The Tech World Pavilion is one of the private sector pavilions at the Osaka-Kansai Expo 2025. However, this is technically a pavilion of Taiwan hosted by the Tamayama Digital Tech Company, a company established by Taiwan External Trade Development Council (TAITRA), as the nation does not have a country-specific pavilion because it is not part of the Bureau International des Expositions.

== Description ==
The pavilion is located outside of the Grand Ring, along with the domestic pavilions due to its status as a private sector pavilion. The exhibitions of the pavilion uses tablets manufactured by ASUS, and includes artworks of Taiwanese artists.
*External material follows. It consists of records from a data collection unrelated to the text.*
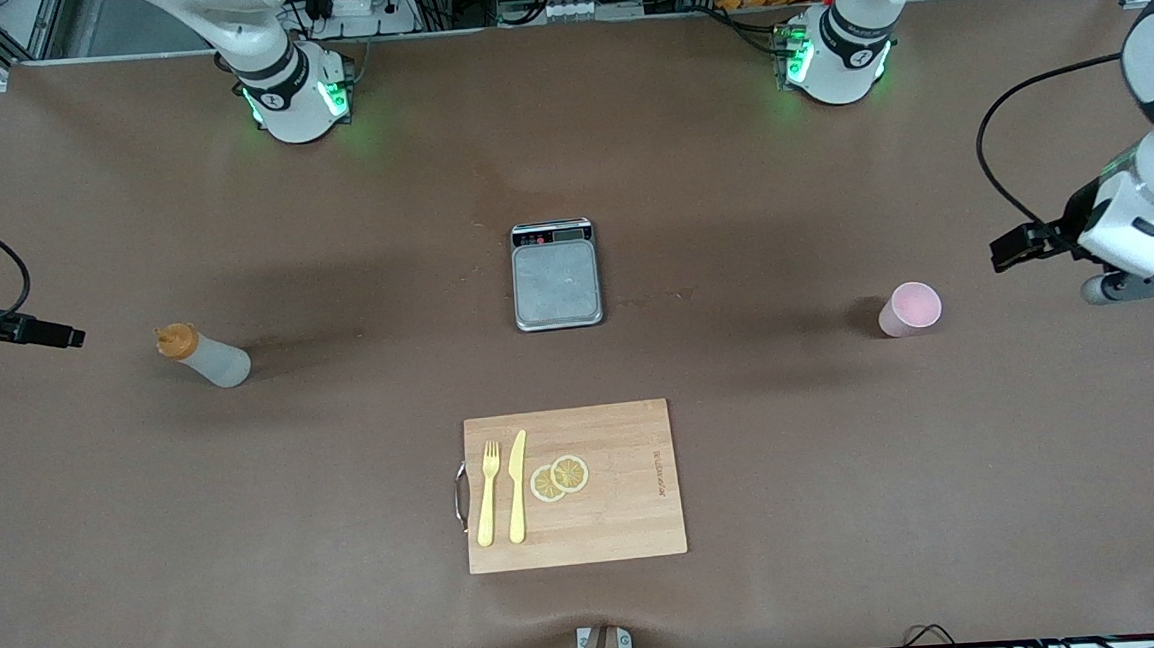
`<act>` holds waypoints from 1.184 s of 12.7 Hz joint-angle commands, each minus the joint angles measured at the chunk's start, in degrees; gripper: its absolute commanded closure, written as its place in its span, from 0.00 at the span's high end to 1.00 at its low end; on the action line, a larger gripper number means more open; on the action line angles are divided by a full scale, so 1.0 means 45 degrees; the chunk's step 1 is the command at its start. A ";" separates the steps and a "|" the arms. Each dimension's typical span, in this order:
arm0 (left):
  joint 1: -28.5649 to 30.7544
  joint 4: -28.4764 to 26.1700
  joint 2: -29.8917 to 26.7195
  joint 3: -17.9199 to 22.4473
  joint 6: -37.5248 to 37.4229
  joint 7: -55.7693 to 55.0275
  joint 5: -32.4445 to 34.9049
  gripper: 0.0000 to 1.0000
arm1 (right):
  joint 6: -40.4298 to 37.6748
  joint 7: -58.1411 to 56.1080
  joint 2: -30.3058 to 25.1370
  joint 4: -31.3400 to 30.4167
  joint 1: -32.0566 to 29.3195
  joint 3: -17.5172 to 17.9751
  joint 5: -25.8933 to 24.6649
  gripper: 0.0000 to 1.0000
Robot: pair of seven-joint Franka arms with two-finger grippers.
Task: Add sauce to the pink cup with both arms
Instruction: 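Reach the left gripper to the pink cup while the right gripper reaches the bottle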
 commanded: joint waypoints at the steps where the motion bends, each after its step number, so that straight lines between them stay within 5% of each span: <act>1: 0.0130 -0.1524 -0.0331 -0.0048 0.1284 0.0103 0.0054 1.00 | -0.0121 -0.0042 0.0742 0.0483 -0.0428 0.0183 0.0070 1.00; 5: 0.0482 -0.3166 -0.0176 -0.0048 0.3140 0.0103 0.0054 1.00 | -0.0140 -0.0041 0.1874 0.0561 -0.0816 0.0183 0.0186 1.00; 15: 0.0618 -0.4555 0.0976 -0.0029 0.5116 0.0103 0.0132 1.00 | -0.2055 0.0367 0.6523 0.3784 -0.1952 0.0163 0.3405 1.00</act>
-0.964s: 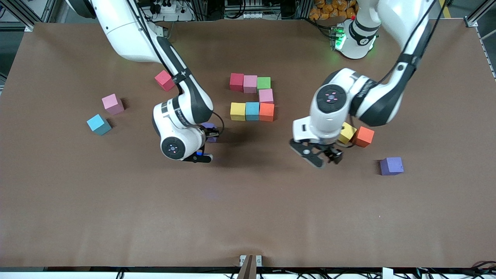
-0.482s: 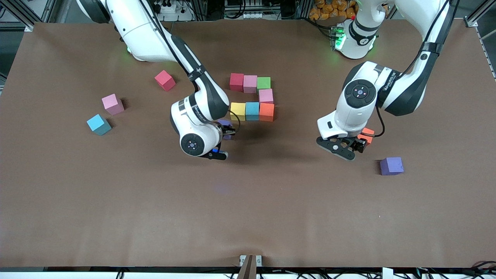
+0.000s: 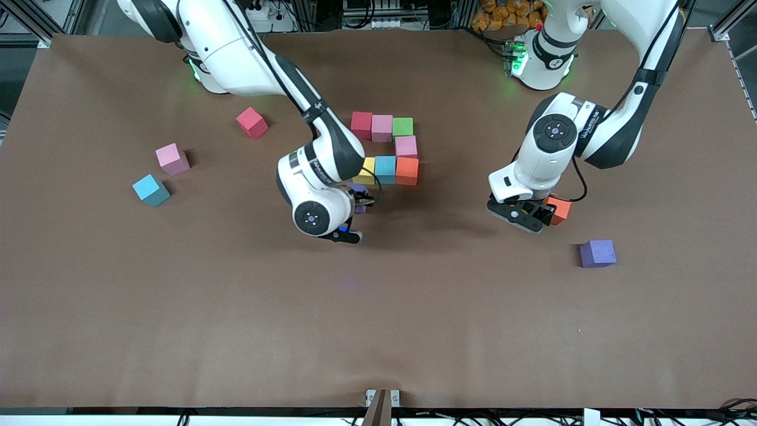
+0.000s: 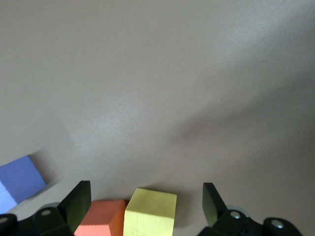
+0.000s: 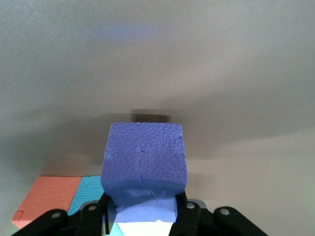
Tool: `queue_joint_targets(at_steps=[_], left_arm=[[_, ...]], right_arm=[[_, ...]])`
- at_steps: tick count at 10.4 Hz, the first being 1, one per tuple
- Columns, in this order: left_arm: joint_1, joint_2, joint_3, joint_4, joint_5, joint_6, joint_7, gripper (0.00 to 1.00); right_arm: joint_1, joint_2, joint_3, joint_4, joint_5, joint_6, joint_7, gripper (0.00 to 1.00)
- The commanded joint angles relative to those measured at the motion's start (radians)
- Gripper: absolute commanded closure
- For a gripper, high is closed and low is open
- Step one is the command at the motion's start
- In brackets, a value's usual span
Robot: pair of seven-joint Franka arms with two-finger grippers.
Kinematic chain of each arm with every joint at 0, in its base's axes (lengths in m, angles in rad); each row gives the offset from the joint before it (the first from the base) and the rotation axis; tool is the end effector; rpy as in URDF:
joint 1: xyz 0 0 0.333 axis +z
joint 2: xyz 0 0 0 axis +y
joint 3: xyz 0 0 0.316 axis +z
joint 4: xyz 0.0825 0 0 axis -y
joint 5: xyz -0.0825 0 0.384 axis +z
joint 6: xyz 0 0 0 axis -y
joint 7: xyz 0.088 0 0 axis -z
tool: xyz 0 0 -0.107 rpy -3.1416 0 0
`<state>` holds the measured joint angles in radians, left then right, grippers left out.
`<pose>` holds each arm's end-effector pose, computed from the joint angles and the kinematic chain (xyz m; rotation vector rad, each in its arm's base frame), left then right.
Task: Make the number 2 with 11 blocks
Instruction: 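Grasp the second yellow block with the left gripper while the right gripper lowers purple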
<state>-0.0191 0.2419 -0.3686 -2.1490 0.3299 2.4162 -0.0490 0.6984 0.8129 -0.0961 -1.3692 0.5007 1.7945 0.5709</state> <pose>0.5289 -0.2112 0.2999 -2.8942 0.8469 -0.1191 0.5418 0.4370 0.2127 -2.9154 0.2341 0.7867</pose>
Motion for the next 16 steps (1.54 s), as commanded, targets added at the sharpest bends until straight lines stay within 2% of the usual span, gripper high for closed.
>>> queue_joint_targets(at_steps=[1,3,6,10,14,16], left_arm=[[0.005,-0.035,0.0,-0.067,-0.018,0.066,-0.009,0.0],[0.007,-0.032,0.013,-0.115,-0.018,0.124,-0.002,0.0],[0.007,-0.024,0.046,-0.138,-0.018,0.136,0.011,0.0],[0.007,0.016,0.062,-0.167,-0.017,0.228,0.023,0.0],[0.036,0.033,0.076,-0.172,-0.018,0.236,0.162,0.0],[0.036,0.045,0.079,-0.175,-0.02,0.238,0.164,0.0]], right_arm=[[0.033,0.042,-0.008,0.056,-0.007,-0.021,0.024,1.0],[0.046,0.042,-0.008,0.056,-0.06,-0.033,0.023,1.0],[0.053,0.042,-0.008,0.056,-0.08,-0.06,0.024,1.0],[0.059,0.042,-0.008,0.056,-0.08,-0.06,0.026,1.0],[0.061,0.042,-0.008,0.056,-0.08,-0.058,0.024,1.0],[0.073,0.042,-0.008,0.055,-0.082,-0.058,0.021,1.0]])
At the end of the exhibitions, an artificial intelligence informs visitors which themes they were most impressed by from their heartbeat records.

== Name and concept ==
The name "Tech World" is believed to be a reference to Taiwan's country code "TW". The pavilion's concept is "to be better together" (共好), and the pavilion is split into three sections, "life", "nature", and "future".

== Controversy ==
The existence of a de facto pavilion dedicated for Taiwan drew backlash from the People's Republic of China. Zhu Fenglian claimed that the Democratic Progressive Party is seeking to confuse the world and commented "repeating such acts will not change the fact that Taiwan is a part of China". To avoid confusion, the Ministry of Foreign Affairs of Japan requested Taiwan clearly state the pavilion's status as a private sector pavilion.